:: What you need to do ::
Would you transcribe the line containing "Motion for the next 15" and every line after it, through the end of the records below, exactly and with nothing else?

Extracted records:
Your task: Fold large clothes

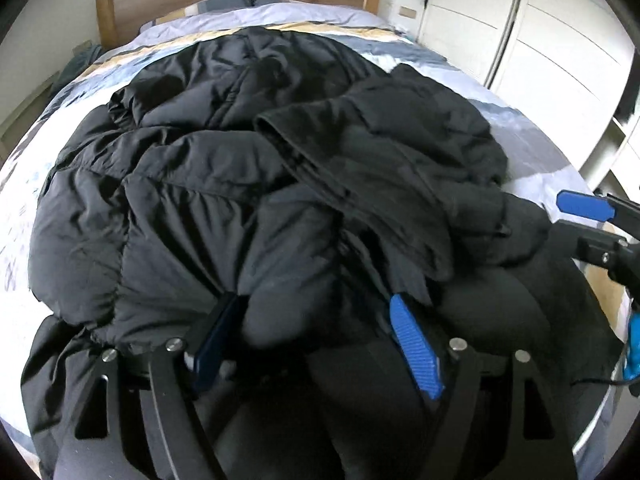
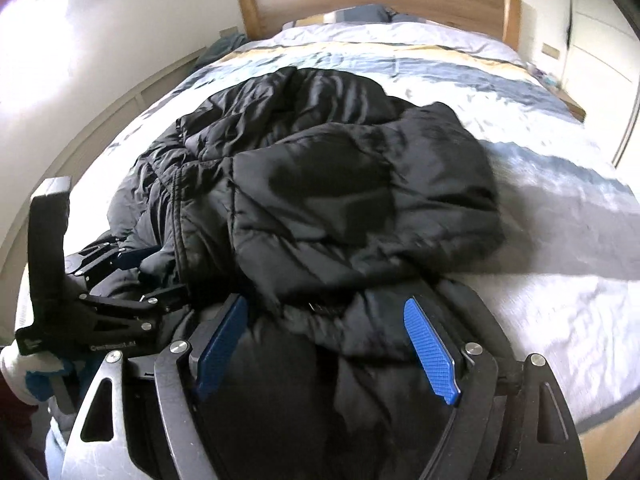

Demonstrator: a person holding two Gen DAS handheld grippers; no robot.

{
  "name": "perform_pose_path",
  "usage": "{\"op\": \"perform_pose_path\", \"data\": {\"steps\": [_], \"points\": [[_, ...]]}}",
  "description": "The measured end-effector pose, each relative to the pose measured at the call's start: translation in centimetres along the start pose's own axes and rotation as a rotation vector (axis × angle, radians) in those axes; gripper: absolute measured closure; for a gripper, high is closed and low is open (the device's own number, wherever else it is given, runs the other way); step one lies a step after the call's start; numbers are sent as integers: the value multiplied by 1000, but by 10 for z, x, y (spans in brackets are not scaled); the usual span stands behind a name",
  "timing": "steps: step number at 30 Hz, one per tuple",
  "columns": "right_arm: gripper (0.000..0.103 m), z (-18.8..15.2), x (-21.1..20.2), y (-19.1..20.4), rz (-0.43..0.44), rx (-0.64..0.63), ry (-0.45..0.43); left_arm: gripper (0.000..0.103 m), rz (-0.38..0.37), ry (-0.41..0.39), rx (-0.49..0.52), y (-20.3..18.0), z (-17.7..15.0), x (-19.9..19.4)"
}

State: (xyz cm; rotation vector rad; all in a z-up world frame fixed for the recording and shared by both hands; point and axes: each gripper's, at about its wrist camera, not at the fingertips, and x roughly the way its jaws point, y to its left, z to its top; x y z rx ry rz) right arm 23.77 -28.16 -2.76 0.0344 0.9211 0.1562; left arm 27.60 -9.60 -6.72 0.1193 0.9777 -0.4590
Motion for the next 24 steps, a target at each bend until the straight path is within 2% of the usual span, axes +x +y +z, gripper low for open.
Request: {"op": "perform_pose_path", "data": {"steps": [5,11,14,16,24], "points": [[22,-23,-41,-18,-15,39,-26,28,-59,-18,-32,4,-11,-40],[22,-57,-105,-36,-42,70,-72,28,-38,-73,-60,15,-36,-104],[21,-77,-134,-47,-50,94,-92,27,-59,-108,-111,34,-52,-136],[20,-95,-152,-55,-61,123,-98,27,-83,-122,-146,50,-69,-157],[18,-162,-189,-90,-86,243,-100,27,-74,-101,-250,98,-151,-203]]}}
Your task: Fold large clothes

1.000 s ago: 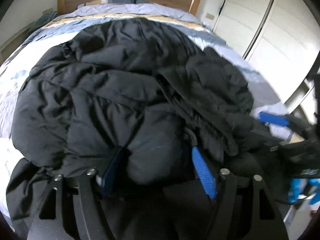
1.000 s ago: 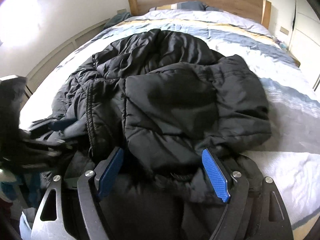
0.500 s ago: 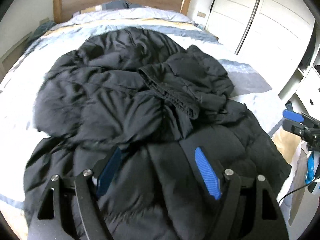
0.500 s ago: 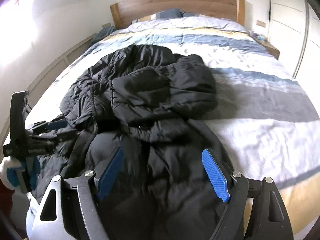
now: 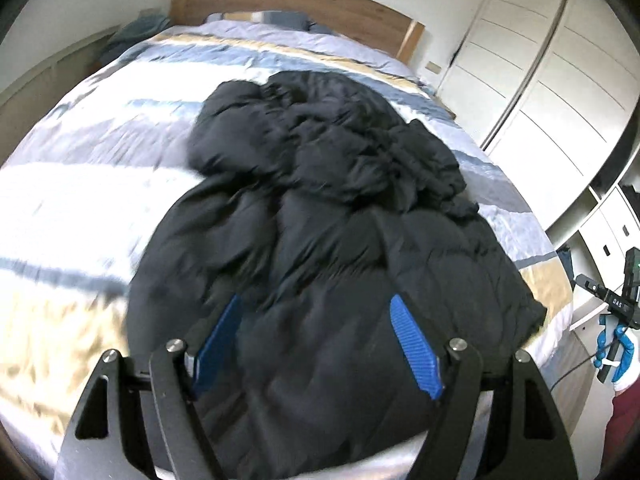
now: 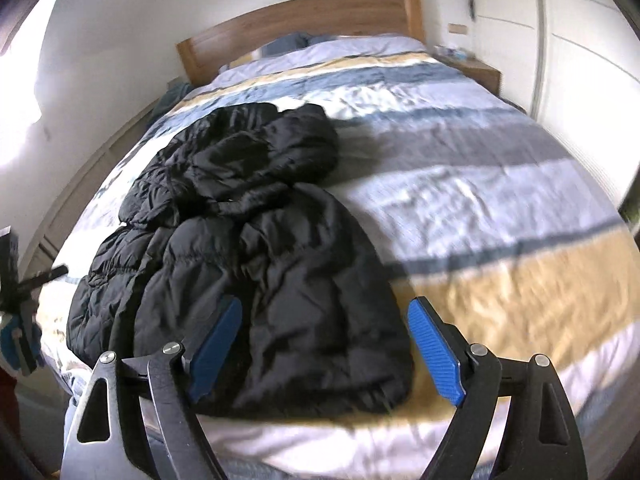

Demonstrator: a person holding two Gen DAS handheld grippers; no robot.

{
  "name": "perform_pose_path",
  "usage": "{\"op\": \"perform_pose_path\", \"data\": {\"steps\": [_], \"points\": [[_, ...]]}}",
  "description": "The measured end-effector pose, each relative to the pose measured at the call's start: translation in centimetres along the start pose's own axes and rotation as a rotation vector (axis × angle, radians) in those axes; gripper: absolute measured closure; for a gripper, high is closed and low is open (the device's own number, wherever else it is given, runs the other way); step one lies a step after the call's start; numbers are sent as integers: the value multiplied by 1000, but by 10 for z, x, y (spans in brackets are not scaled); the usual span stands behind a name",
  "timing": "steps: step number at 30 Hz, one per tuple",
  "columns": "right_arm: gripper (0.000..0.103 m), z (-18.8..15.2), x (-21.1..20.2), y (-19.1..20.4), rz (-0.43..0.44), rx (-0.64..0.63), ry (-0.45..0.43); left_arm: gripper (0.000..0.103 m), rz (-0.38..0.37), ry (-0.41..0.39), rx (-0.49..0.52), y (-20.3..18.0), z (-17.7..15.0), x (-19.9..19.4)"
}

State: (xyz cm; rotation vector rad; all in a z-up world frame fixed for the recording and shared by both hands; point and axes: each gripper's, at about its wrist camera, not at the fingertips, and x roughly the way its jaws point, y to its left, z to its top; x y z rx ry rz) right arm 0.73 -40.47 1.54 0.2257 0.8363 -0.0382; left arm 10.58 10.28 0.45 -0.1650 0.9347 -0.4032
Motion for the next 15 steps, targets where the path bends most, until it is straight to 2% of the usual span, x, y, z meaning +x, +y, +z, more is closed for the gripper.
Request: {"op": "perform_pose_path", "data": {"steps": [4,11,15], "points": [[18,-15,-16,-20,-7,57,-17,27,-13,-16,-66,29,-28,-32],[15,-31,-34,-31,-3,91,-32,27,43,-37,-192,81,-60,-71],[14,-34,-34,-32,7,89,-30,27,3,-27,-288,107,-74,-76]]}}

:: Problem solution ::
Motion for the next 15 steps, targets where the path bends most, until it is straight to 2% of the usual span, x, y, z meaning +x, +y, +z, more is closed for the gripper.
Request: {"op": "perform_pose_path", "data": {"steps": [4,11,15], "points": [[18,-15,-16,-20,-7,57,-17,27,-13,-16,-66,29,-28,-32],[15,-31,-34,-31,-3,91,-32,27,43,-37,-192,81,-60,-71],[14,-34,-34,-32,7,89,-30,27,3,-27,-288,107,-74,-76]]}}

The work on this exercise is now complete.